INSTRUCTIONS TO FOLLOW: Please write out, exactly as given, every line of the entries below up to and including the line with "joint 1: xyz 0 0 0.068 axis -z".

** Opening SOURCE MATERIAL block **

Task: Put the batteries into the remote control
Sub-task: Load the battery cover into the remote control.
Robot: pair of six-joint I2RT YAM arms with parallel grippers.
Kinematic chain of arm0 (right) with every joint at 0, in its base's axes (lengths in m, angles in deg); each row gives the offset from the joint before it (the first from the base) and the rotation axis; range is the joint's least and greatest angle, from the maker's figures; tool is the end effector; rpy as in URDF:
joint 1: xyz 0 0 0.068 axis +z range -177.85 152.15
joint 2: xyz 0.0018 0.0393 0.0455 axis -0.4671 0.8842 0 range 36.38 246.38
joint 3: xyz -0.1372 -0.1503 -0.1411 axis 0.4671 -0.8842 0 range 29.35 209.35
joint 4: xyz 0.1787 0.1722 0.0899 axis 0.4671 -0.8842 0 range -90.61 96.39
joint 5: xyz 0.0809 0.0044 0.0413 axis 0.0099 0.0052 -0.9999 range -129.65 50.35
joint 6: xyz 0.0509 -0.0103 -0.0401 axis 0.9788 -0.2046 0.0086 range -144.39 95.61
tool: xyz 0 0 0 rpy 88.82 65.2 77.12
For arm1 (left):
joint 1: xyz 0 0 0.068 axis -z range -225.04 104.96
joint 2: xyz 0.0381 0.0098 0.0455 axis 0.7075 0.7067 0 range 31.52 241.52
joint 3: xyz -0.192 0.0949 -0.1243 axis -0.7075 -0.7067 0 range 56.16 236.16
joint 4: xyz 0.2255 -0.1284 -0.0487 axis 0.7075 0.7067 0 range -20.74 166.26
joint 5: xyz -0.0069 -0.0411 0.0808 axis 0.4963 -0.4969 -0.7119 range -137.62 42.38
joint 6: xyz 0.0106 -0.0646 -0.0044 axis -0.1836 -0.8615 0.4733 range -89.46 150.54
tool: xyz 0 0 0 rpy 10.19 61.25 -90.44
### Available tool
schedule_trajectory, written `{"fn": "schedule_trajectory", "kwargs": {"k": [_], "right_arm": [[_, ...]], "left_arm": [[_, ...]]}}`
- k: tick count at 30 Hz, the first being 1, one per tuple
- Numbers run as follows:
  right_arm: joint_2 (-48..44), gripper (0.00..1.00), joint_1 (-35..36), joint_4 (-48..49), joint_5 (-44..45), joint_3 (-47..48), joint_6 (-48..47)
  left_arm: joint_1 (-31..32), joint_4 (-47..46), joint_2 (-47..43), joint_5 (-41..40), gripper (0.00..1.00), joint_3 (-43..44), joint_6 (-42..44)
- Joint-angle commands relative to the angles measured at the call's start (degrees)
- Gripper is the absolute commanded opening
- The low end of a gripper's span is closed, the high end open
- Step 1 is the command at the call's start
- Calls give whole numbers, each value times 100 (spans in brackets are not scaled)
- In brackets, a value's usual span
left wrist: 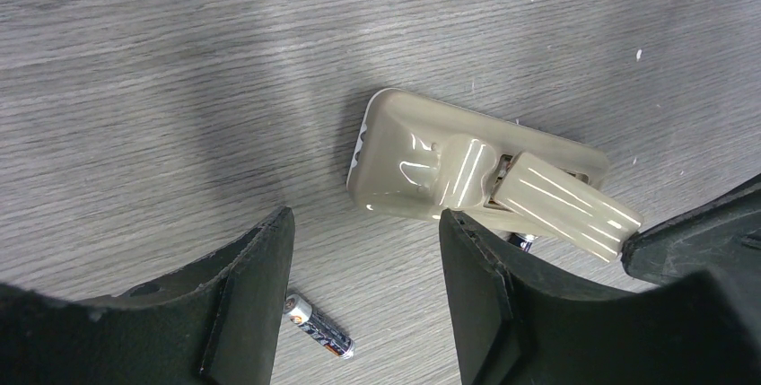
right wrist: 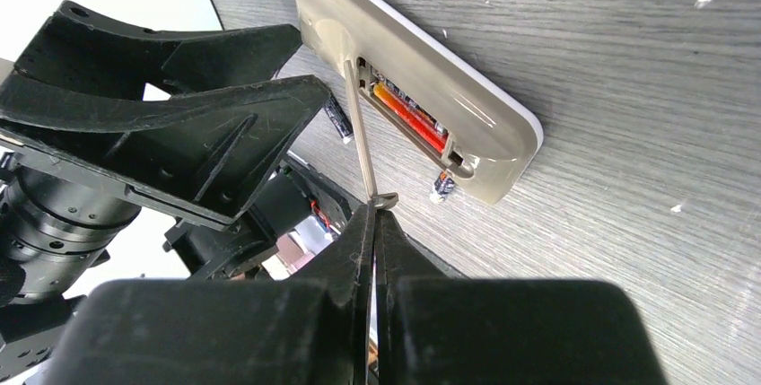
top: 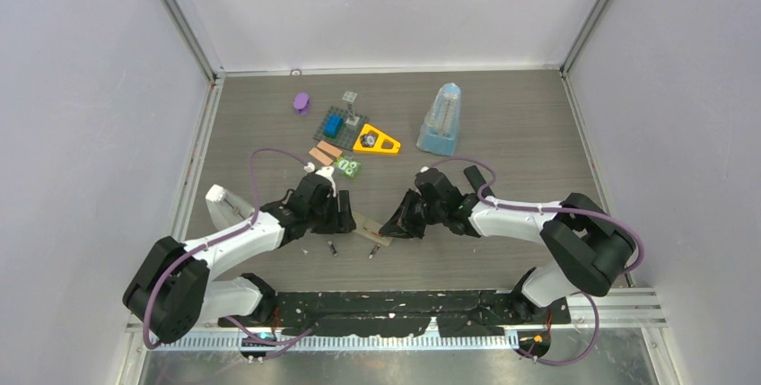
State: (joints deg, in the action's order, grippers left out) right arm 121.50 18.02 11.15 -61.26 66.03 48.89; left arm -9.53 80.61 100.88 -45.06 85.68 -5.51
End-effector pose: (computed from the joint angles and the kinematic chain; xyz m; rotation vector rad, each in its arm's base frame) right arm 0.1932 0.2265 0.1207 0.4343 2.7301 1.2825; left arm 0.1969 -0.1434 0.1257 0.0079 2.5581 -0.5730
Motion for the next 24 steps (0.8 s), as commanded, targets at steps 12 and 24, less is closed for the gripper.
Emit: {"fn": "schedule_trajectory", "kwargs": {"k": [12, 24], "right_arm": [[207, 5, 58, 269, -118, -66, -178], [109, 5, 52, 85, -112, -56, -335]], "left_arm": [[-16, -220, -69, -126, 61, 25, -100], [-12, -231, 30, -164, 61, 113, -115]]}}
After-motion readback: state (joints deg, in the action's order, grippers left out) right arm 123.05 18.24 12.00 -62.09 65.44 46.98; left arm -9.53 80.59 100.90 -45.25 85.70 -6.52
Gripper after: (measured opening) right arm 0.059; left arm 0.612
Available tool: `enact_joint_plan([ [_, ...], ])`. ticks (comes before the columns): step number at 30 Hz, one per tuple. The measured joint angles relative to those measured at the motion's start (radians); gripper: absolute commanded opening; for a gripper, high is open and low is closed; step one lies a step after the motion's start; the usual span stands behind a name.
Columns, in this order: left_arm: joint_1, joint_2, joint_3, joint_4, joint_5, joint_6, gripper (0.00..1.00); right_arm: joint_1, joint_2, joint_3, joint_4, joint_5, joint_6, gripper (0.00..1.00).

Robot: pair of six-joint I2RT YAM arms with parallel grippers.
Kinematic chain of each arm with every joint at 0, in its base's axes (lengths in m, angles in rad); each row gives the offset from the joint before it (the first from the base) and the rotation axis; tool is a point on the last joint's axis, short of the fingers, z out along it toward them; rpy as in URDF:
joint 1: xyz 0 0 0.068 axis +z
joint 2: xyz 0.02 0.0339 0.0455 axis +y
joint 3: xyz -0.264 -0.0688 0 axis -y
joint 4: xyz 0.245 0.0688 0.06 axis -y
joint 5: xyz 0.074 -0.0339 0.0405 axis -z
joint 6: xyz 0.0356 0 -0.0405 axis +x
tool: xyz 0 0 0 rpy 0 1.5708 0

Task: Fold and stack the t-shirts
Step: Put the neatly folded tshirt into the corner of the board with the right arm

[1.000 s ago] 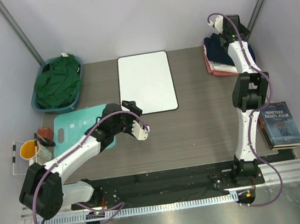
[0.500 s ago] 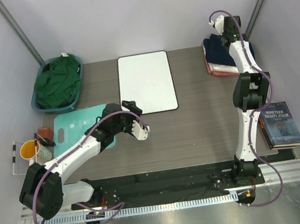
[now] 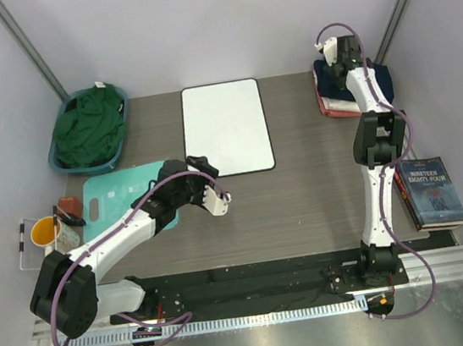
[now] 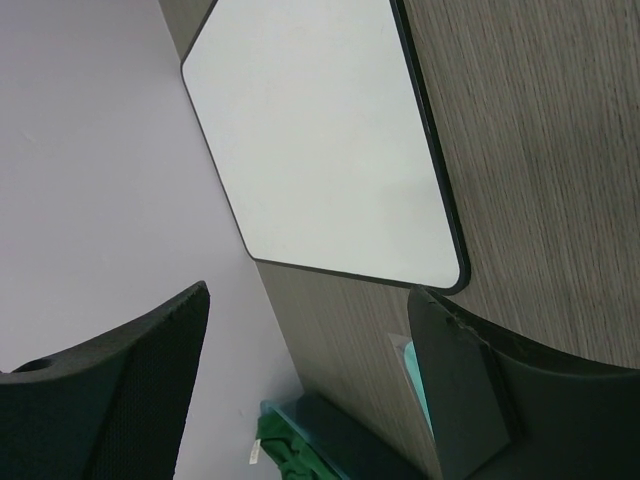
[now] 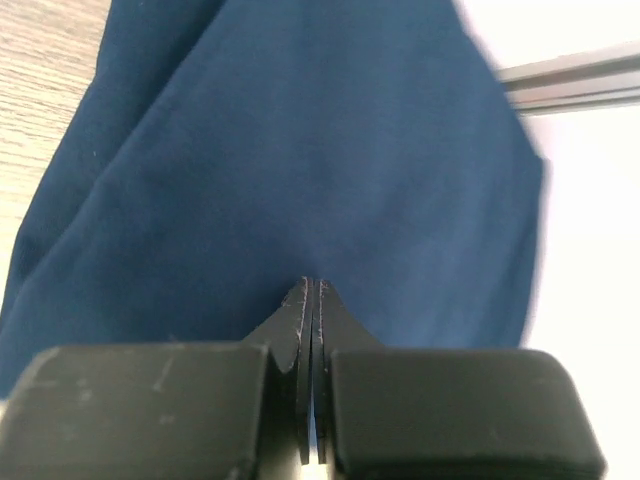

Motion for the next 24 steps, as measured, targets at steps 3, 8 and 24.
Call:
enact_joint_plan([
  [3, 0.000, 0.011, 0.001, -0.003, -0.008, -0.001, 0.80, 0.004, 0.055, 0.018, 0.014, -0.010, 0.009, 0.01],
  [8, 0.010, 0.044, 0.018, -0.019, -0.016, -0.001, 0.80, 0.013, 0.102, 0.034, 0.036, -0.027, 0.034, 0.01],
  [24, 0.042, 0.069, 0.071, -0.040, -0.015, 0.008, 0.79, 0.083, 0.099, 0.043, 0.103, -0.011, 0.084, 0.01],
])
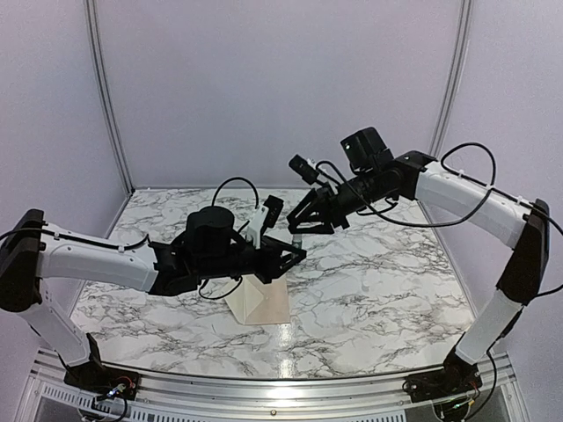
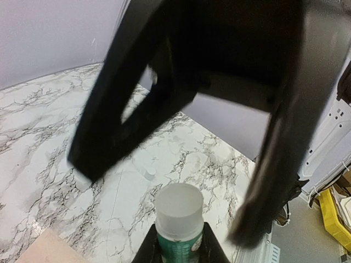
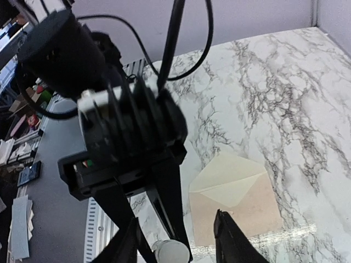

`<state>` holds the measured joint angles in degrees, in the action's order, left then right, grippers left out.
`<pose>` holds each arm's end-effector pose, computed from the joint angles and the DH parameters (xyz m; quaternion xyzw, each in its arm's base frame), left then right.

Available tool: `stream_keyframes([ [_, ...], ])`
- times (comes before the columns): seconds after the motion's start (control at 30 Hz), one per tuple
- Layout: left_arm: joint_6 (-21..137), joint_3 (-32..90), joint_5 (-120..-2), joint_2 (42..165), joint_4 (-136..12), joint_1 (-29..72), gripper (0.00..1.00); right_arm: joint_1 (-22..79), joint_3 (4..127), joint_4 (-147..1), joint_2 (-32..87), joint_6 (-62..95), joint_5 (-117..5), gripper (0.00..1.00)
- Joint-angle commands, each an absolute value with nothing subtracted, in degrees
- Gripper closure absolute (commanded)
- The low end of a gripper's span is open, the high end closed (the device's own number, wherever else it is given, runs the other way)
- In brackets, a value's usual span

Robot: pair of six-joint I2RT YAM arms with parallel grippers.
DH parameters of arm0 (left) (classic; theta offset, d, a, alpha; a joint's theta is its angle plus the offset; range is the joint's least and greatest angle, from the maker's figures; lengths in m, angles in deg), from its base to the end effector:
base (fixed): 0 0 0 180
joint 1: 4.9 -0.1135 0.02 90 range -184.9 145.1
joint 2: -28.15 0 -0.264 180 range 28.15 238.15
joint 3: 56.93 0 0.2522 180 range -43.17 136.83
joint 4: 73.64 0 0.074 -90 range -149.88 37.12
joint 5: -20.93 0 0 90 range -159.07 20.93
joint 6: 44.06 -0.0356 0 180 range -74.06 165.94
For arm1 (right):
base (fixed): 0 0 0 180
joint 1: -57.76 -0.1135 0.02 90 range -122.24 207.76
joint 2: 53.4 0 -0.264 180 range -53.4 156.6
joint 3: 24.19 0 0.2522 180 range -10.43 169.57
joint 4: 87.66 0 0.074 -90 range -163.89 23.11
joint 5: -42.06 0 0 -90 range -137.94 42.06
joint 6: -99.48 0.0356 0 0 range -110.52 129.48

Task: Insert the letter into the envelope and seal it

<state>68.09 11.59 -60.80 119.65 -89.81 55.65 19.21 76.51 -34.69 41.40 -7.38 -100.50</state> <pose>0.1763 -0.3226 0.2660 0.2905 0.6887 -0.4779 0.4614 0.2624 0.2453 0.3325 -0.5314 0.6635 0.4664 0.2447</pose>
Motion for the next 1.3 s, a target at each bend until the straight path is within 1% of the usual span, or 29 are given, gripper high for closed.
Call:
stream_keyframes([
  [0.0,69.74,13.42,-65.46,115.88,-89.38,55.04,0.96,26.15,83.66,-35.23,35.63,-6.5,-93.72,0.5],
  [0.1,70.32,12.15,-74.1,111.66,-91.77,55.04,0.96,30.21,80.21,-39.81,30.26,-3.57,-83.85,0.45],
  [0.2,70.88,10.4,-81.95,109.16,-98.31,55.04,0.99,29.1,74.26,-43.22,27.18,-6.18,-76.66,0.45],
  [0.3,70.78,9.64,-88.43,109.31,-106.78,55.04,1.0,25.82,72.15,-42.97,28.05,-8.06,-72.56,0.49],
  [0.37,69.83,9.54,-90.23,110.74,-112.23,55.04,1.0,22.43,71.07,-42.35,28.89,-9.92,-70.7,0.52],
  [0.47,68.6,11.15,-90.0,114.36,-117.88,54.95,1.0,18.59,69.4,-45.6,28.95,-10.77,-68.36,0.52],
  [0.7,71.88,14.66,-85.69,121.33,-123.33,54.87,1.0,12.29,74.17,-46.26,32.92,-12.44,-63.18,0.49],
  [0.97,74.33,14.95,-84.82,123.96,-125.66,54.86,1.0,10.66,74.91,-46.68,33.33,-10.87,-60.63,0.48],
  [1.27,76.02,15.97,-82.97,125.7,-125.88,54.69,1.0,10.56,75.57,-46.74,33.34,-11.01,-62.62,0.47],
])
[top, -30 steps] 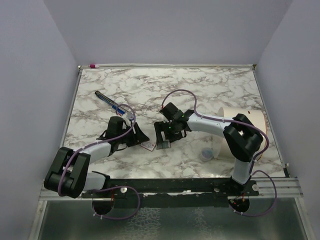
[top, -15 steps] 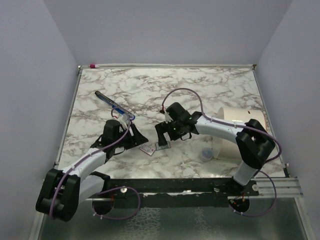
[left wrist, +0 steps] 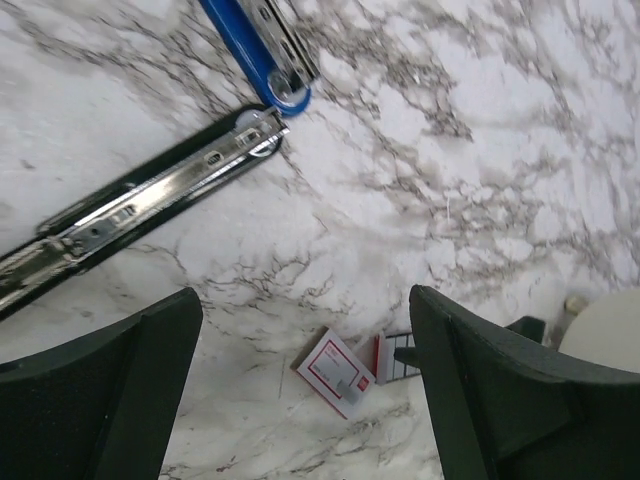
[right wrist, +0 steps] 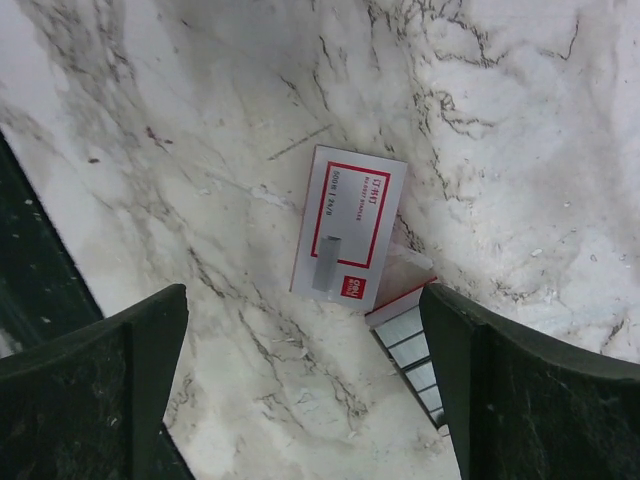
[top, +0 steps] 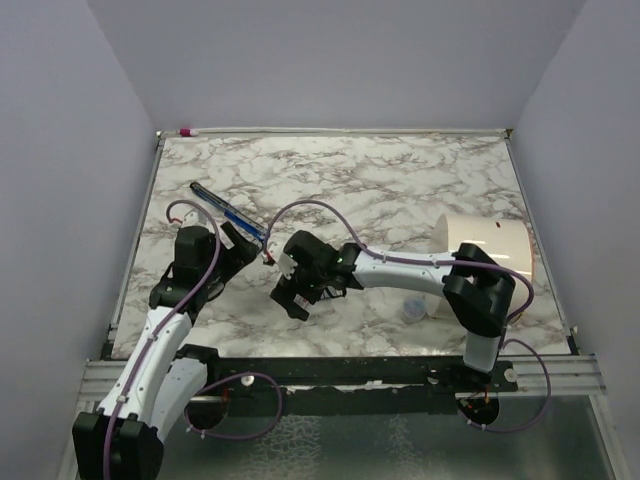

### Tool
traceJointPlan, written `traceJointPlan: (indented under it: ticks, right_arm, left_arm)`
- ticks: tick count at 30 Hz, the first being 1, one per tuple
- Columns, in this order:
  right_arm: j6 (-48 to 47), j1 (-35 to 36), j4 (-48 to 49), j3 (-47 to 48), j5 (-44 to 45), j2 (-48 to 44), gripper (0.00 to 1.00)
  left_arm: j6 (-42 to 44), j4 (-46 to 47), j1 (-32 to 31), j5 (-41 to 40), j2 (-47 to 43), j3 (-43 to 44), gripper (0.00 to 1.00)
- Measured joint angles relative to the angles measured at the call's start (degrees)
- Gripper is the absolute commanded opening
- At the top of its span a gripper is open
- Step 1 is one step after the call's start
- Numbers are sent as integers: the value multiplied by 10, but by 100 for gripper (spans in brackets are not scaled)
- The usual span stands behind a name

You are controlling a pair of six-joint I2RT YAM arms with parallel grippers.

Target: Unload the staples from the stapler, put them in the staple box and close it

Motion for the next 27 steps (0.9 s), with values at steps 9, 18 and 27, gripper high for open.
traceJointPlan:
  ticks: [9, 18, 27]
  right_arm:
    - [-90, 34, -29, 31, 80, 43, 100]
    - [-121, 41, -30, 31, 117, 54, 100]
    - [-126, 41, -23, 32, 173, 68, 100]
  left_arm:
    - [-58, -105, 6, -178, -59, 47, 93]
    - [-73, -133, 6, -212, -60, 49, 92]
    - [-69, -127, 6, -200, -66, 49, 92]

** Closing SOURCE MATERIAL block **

THE ANSWER:
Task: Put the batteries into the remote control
Sub-task: Load the battery cover into the remote control.
Robot: pair of six-joint I2RT YAM arms with parallel grippers.
Kinematic chain of arm0 (right) with every joint at 0, in its base's axes (lengths in m, angles in deg); each row gives the offset from the joint before it (the first from the base) and the rotation axis; range is the joint's least and greatest angle, from the maker's figures; tool is the end effector; rpy as in URDF:
joint 1: xyz 0 0 0.068 axis +z range -177.85 152.15
joint 2: xyz 0.0018 0.0393 0.0455 axis -0.4671 0.8842 0 range 36.38 246.38
joint 3: xyz -0.1372 -0.1503 -0.1411 axis 0.4671 -0.8842 0 range 29.35 209.35
joint 4: xyz 0.1787 0.1722 0.0899 axis 0.4671 -0.8842 0 range -90.61 96.39
joint 5: xyz 0.0809 0.0044 0.0413 axis 0.0099 0.0052 -0.9999 range -129.65 50.35
joint 6: xyz 0.0509 -0.0103 -0.0401 axis 0.9788 -0.2046 0.0086 range -144.39 95.61
tool: xyz 0 0 0 rpy 88.82 65.2 77.12
For arm1 (left):
joint 1: xyz 0 0 0.068 axis -z range -225.04 104.96

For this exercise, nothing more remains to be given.